The stock market moved higher Thursday morning, spurred by optimism that the U.S. economy will continue to expand even amid global pressures and ongoing worries about trade. Investors are also trying to figure out exactly what the impact will be from yesterday's Fed decision to leave interest rates unchanged. As of 10:30 a.m. EDT, the Dow Jones Industrial Average (DJINDICES: ^DJI) was up 55 points to 25,801. The S&P 500 (SNPINDEX: ^GSPC) rose 11 points to 2,835, and the Nasdaq Composite (NASDAQINDEX: ^IXIC) climbed 46 points to 7,775.
As for individual stocks, two big names moved in opposite directions early in the session. Biogen (NASDAQ: BIIB) was sharply lower on bad news regarding what had been a promising candidate treatment, but Micron Technology (NASDAQ: MU) moved higher following the release of its most recent financial results.
Biogen cuts Alzheimer's treatment trials short
Shares of Biogen plunged 27% after the biotech company said that it and its partner, Eisai, had decided to discontinue two key phase 3 trials of its candidate treatment aducanumab. The trials were evaluating aducanumab's efficacy and safety in treating patients with mild cognitive impairment and dementia due to Alzheimer's disease, and many medical professionals and investors alike were hopeful that the trials would produce encouraging results.
Image source: Biogen.
Unfortunately, that proved not to be the case. Biogen said that an independent data monitoring committee had come to the conclusion that the trials were unlikely to meet their primary endpoints. Although safety wasn't a concern, the findings led the biotech giant to discontinue earlier-stage trials of aducanumab as well.

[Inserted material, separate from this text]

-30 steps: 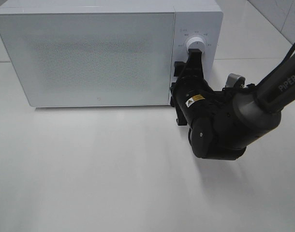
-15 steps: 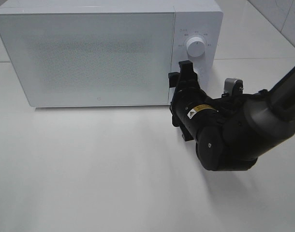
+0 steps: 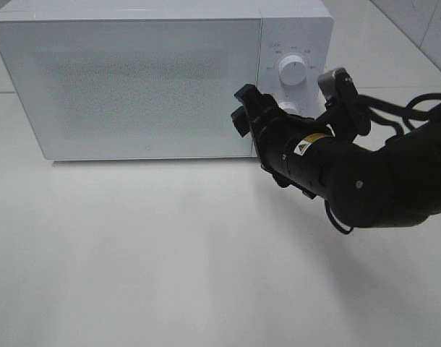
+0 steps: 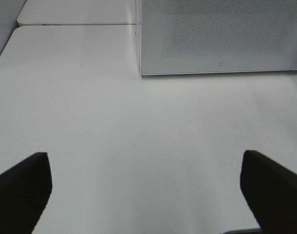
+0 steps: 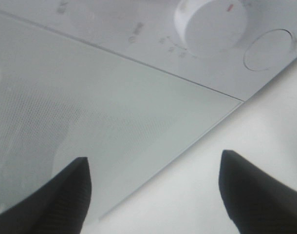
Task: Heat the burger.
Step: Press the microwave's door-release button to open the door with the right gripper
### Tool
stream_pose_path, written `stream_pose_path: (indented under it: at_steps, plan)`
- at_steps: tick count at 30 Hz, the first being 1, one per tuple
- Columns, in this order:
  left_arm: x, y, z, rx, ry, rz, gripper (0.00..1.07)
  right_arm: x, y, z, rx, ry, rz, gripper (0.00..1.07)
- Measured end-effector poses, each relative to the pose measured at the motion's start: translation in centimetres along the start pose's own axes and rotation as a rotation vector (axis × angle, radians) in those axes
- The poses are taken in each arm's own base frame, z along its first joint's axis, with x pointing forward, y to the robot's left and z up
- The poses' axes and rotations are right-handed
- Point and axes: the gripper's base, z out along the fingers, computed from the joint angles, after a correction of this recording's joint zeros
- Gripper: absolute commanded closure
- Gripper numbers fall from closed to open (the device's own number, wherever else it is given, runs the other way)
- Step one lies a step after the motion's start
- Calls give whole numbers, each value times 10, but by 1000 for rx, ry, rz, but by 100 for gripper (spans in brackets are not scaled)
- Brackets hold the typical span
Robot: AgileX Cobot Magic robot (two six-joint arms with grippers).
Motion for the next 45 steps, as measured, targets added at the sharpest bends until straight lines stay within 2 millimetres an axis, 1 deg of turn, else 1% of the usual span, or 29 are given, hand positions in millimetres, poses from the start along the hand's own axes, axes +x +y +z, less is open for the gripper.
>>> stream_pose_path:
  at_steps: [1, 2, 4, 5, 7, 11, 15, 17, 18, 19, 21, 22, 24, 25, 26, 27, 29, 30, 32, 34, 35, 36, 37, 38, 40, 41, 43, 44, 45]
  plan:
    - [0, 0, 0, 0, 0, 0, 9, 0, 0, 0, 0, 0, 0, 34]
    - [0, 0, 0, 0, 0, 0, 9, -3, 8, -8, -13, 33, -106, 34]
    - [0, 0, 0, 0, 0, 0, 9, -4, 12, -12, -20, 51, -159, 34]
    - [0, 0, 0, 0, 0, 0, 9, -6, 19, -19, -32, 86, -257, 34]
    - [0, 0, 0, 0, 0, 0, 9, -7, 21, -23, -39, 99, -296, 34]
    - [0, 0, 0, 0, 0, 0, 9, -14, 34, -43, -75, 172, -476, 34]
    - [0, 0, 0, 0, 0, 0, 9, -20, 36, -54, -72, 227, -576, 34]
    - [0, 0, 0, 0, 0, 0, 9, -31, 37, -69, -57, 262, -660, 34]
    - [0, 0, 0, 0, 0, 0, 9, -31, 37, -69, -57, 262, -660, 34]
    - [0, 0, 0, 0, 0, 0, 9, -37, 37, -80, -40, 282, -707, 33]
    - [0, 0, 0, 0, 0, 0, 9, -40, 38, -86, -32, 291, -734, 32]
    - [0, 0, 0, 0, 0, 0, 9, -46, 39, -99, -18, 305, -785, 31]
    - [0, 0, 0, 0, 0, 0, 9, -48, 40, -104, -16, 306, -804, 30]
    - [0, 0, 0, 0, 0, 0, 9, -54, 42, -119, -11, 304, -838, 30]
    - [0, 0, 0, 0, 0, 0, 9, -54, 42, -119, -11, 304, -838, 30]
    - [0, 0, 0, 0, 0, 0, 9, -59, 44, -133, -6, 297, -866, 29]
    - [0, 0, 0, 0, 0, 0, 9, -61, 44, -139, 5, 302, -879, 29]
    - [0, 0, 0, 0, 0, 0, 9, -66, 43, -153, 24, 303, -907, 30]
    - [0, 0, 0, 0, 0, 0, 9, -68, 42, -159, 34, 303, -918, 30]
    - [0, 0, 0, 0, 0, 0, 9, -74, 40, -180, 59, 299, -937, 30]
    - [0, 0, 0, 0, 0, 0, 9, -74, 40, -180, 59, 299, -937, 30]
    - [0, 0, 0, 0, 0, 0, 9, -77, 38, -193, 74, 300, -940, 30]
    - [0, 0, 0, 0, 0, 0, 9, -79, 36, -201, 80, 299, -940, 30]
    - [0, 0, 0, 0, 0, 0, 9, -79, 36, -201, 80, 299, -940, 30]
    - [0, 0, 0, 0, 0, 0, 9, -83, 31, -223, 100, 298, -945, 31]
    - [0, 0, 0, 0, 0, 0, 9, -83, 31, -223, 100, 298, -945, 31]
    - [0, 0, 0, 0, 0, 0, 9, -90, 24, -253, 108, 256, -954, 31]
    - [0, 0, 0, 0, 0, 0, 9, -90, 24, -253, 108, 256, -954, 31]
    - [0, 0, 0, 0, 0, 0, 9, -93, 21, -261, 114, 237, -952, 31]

Biogen CEO Michel Vounatsos tried to stay optimistic about the future. "This disappointing news confirms the complexity of treating Alzheimer's disease," Vounatsos said, but "driven by our steadfast commitment to patients and our strong business foundation, we will continue advancing our pipeline of potential therapies in Alzheimer's disease." Nevertheless, shareholders know that less-developed candidates will take time to play out and could hit the same obstacles that doomed aducanumab to failure.
Micron makes memories
Meanwhile, Micron Technology shares climbed 9% after the memory chip specialist issued its fiscal second-quarter financial report. At first glance, the results weren't pretty, with revenue plunging more than 20% and adjusted net income dropping an even steeper 44% compared to the same period a year ago.
Yet investors had already recognized that Micron was going through a cyclical downturn, which is typical for companies in the industry. Historically, semiconductor chip prices have risen and fallen as Micron and its competitors make decisions about production capacity based on prevailing demand and market conditions. When memory prices are high, Micron ramps up production to take advantage, resulting in an eventual supply glut that sends prices lower. Chipmakers then respond by cutting capacity, which eventually helps memory prices recover.
Unfortunately, things could look ugly for Micron's fundamental business for a while longer. The memory giant sees elevated levels of inventory as a problem that could take time to run off, and it isn't ready to call a bottom for pricing. Despite the decision to idle some of its production plants, the impact on supply will take time to work its way through the market and affect the industry as a whole.
Today's rise for the stock reflects expectations that Micron will eventually emerge from the difficult industry environment stronger than ever. Don't be surprised, though, if it takes longer for Micron's results to look as encouraging.